Renzi can currently be seen practically on a daily basis seeking to mollify earthquake victims. He even sent a message from the G20 summit in China promising help for the survivors. Renzi has appointed Vasco Errani (PD), former regional president of Reggio Emilia, as reconstruction commissioner. A project called “Casa Italia” was launched, a “complex strategy for our country,” in order “to create the best conditions for life and work.”
According to Renzi, following the search for those trapped, now a whole new phase should begin. The Italian government supposedly wants to rebuild following new, safe guidelines. But this is the same promise made by every government following every earthquake, and none has kept it.
For months, the Renzi government has been losing influence. Especially in May, when the working class took to the streets in France, Renzi’s poll numbers fell. It has become increasingly clear that in Italy, Renzi plays the same role as the Socialist Party politicians Francois Hollande and Manuel Valls in France; responding to the economic crisis with harsh attacks on the working class, deregulating the labour market and imposing drastic pension and education cuts.
Italy is a social powder keg, but the working class has not had a chance to articulate its opposition so far.

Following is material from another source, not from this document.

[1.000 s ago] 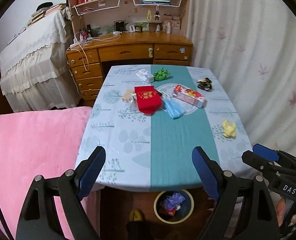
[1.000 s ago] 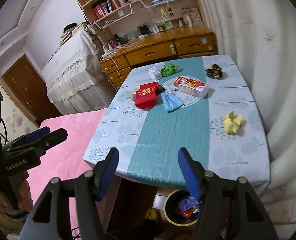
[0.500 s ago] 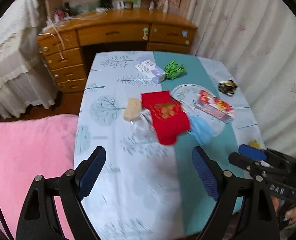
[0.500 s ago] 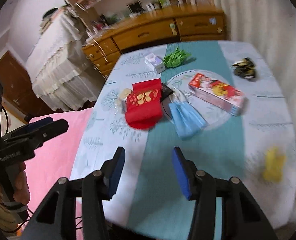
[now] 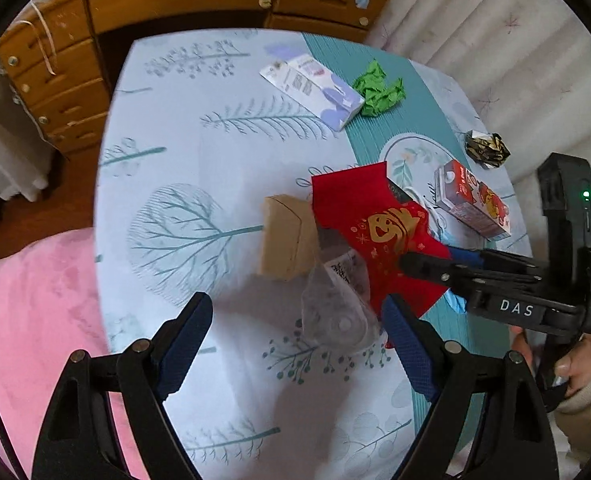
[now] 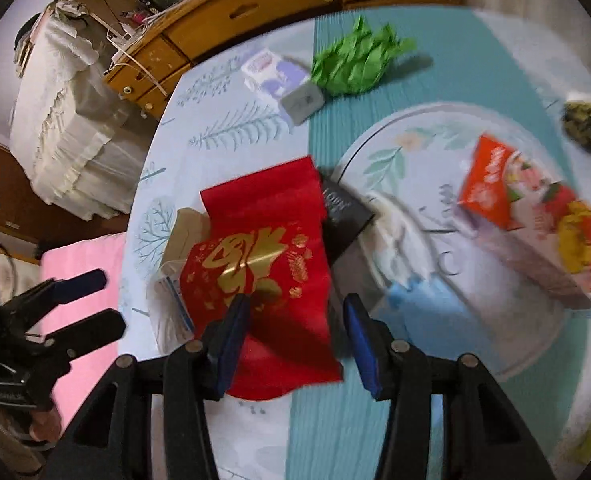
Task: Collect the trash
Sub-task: 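Grasp the plastic bottle with the left tool while the right tool grasps the red envelope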
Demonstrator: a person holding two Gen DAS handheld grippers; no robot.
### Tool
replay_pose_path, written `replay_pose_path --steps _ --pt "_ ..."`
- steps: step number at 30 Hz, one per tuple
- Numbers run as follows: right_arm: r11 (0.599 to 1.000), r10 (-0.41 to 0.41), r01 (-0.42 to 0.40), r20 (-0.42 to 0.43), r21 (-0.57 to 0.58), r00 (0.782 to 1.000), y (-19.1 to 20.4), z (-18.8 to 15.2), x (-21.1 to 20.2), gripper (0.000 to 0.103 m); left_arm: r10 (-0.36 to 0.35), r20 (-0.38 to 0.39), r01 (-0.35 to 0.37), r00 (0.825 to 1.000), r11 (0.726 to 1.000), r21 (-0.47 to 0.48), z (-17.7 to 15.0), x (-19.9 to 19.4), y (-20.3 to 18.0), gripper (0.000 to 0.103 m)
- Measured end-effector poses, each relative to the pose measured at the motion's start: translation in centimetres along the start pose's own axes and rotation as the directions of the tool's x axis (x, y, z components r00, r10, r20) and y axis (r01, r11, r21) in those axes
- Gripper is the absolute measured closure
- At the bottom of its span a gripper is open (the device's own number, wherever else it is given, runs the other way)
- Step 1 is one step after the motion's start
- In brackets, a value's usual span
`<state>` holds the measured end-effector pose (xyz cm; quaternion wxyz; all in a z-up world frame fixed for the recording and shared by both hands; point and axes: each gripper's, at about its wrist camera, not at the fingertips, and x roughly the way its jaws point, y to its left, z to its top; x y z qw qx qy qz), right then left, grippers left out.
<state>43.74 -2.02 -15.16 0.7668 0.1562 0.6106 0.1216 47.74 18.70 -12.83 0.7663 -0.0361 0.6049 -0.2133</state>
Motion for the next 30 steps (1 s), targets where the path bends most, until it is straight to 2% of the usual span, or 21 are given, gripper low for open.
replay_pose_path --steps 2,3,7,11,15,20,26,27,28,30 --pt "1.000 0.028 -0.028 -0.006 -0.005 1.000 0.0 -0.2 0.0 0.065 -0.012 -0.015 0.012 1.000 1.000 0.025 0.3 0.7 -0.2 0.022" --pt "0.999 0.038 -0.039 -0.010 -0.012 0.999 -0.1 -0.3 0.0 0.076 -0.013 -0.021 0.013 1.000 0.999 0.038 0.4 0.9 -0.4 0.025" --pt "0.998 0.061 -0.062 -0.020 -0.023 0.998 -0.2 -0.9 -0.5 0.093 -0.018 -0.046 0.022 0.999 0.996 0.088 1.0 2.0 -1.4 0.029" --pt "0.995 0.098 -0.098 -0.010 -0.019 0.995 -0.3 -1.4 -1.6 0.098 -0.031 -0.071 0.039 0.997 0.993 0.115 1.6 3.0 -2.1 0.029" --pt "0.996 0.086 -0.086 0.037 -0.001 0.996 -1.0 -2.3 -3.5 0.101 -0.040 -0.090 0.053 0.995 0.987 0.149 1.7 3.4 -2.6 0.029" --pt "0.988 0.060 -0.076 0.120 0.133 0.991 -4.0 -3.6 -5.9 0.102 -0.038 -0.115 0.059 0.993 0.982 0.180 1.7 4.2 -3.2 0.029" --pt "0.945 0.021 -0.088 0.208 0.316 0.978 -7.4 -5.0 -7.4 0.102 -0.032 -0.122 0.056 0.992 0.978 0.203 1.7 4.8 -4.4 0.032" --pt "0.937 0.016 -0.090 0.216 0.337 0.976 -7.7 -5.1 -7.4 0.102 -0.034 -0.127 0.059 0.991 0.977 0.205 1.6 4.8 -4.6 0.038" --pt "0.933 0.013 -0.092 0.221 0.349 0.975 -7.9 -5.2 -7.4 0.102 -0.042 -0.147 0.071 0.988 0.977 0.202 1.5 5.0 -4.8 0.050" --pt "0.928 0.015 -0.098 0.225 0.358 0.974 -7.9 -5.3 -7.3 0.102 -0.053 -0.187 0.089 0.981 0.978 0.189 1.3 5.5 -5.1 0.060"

The trade unions and pseudo-left groups have placed themselves on the side of the Renzi government and provide it flanking cover. For this reason, the protests have so far taken the form of support for the nationalist and pro-capitalist Five Star Movement of Beppo Grillo. In the local elections in June, Grillo’s protest movement overtook Renzi’s PD, and the Five Star Movement has formed the city administrations in Rome and Turin.

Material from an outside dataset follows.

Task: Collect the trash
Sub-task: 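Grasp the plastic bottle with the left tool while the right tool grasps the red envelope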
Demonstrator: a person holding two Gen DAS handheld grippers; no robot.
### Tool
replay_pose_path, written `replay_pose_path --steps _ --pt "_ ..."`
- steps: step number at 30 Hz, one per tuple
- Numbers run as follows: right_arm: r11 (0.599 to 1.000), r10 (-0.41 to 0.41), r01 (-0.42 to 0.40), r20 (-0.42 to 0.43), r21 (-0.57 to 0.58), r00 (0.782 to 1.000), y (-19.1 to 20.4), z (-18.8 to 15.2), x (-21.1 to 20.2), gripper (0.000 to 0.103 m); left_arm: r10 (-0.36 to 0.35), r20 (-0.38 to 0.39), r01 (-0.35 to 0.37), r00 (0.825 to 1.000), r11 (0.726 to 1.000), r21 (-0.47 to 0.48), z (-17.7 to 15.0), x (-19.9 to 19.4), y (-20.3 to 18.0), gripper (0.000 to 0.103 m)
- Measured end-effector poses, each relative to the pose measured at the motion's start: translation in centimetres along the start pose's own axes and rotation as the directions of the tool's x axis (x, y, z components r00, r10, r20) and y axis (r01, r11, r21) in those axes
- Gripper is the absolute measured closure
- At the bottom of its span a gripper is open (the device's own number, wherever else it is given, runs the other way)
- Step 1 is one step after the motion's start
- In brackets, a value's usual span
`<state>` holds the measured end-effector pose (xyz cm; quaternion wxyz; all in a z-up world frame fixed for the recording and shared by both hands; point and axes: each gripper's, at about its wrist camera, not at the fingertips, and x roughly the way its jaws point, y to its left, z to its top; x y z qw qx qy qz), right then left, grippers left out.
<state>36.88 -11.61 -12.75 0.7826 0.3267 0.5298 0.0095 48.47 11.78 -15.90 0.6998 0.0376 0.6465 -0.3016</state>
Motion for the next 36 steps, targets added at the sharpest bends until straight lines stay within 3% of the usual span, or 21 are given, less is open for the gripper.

The Renzi government has grandly announced “reforms” such as the “Jobs Act,” as well as pension and education reforms at the expense of the workers, the poor and the elderly. But this has still not enabled it to get a grip on the budget deficit, the banking crisis, or the high level of unemployment. The banking crisis has deprived thousands of small depositors of their savings, and the recent financial crisis threatens to trigger a run on the banks.
All this is contributing to the fact that confidence in the government is ebbing away constantly. His current pose as the country’s caring father for the earthquake victims cannot remedy this. At the end of August (after the earthquake), a poll found that Renzi could lose the forthcoming referendum with the “no” votes currently running eight points in front of the “yes” votes.

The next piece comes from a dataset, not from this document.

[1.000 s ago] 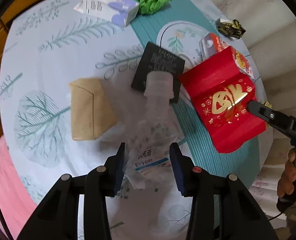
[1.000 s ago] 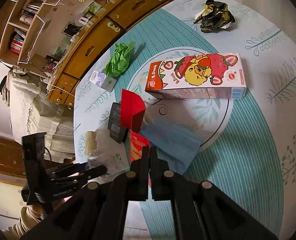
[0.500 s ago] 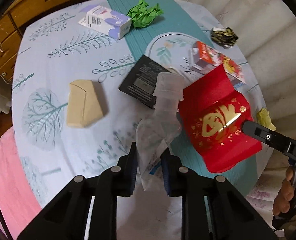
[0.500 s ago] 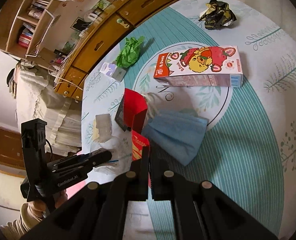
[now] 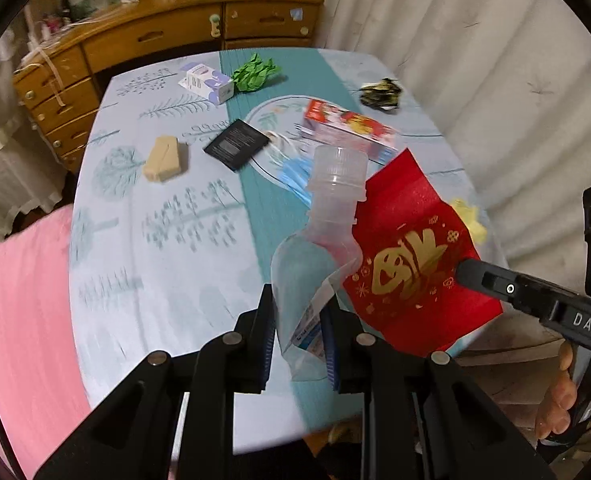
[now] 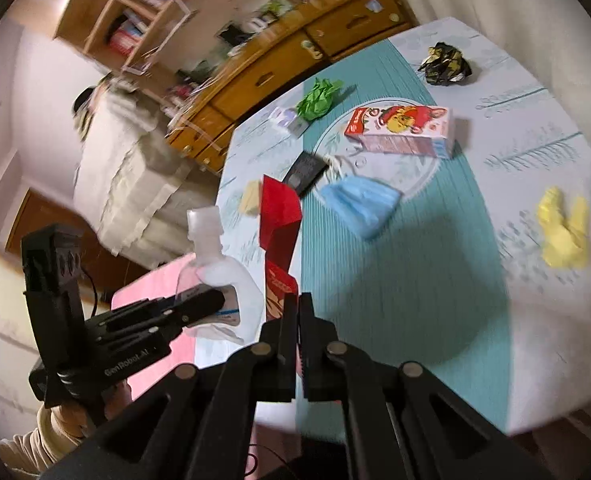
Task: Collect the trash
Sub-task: 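Carry bottle and envelope over the bin and open both tools to drop them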
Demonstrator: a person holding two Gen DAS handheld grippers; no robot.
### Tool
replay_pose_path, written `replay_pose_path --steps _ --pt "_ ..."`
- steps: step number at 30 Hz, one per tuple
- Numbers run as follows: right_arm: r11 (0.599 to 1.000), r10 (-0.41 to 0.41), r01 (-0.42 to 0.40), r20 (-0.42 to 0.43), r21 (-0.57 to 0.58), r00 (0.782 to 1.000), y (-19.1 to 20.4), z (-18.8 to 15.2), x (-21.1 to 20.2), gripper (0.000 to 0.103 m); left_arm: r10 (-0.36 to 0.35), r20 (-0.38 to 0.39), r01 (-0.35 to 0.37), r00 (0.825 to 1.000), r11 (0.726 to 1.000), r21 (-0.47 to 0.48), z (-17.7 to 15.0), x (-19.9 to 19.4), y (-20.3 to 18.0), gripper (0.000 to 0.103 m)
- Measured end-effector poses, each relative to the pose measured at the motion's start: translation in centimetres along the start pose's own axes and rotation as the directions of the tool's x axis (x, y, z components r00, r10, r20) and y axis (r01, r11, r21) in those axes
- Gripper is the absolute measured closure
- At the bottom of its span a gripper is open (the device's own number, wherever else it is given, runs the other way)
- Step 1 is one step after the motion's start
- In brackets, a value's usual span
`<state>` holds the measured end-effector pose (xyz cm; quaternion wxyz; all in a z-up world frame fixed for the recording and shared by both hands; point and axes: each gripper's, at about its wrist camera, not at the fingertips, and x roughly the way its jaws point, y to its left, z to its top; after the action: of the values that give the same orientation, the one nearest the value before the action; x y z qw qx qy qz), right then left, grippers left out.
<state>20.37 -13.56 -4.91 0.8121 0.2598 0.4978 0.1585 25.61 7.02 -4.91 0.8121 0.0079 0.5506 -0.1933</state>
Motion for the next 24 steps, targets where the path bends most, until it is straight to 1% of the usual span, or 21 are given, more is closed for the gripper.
replay_pose_path --steps 2,6,10,14,19,22,24 --pt "1.000 0.005 -0.005 -0.007 -0.027 1.000 -0.8 -2.4 -2.3 0.102 0.007 0.020 -0.007 1.000 1.000 -0.020 -2.8 -1.3 -2.0 0.084" --pt "0.999 -0.002 0.001 -0.032 -0.049 0.999 -2.9 -6.8 -5.8 0.102 0.010 0.027 -0.009 1.000 0.999 -0.053 -8.1 -2.3 -5.9 0.084" --pt "1.000 -0.011 0.010 -0.073 -0.019 0.997 -4.8 -10.4 -7.7 0.102 0.024 -0.024 -0.025 0.999 0.999 -0.043 -12.3 -2.5 -9.1 0.084" --pt "1.000 -0.024 0.024 -0.099 0.003 0.995 -5.9 -13.4 -8.9 0.102 0.043 -0.059 -0.044 0.997 0.999 -0.007 -15.1 -2.4 -11.5 0.084" --pt "0.995 -0.070 0.078 -0.125 0.067 0.990 -8.2 -16.7 -8.1 0.102 0.063 -0.093 -0.060 0.994 0.998 0.030 -18.0 -0.6 -12.9 0.084" --pt "0.987 -0.123 0.136 -0.146 0.085 0.982 -9.8 -18.9 -6.2 0.102 0.057 -0.131 -0.054 0.990 0.998 0.021 -20.1 2.7 -12.5 0.084" --pt "0.979 -0.169 0.184 -0.159 0.087 0.973 -11.3 -20.5 -3.8 0.102 0.057 -0.138 -0.055 0.989 0.998 0.016 -21.3 5.0 -12.1 0.084"
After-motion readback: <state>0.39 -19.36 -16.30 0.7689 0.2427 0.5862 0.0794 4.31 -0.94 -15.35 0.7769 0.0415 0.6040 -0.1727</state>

The referendum is to decide on a constitutional amendment changing the electoral law and severely limiting the Senate as a second parliamentary chamber. Renzi has linked its passage with his own political fate. It will be the first popular vote on his government’s policies, since previously he has never had to face the electorate. He secured his office as head of government three years ago in a sort of intra-party palace coup against Enrico Letta.
The British Guardian commented on the referendum: “If he wins, Renzi will have been chastened but ultimately vindicated by the vote. But if he loses, the reality of Italian politics is that no one is quite sure what will happen.” The newspaper sketches the scenario of a second “Brexit,” should the Eurosceptic Five Star Movement win the subsequent parliamentary election. Renzi himself has since denied he would resign if he loses the referendum. The elections, he stressed, “only take place in 2018.”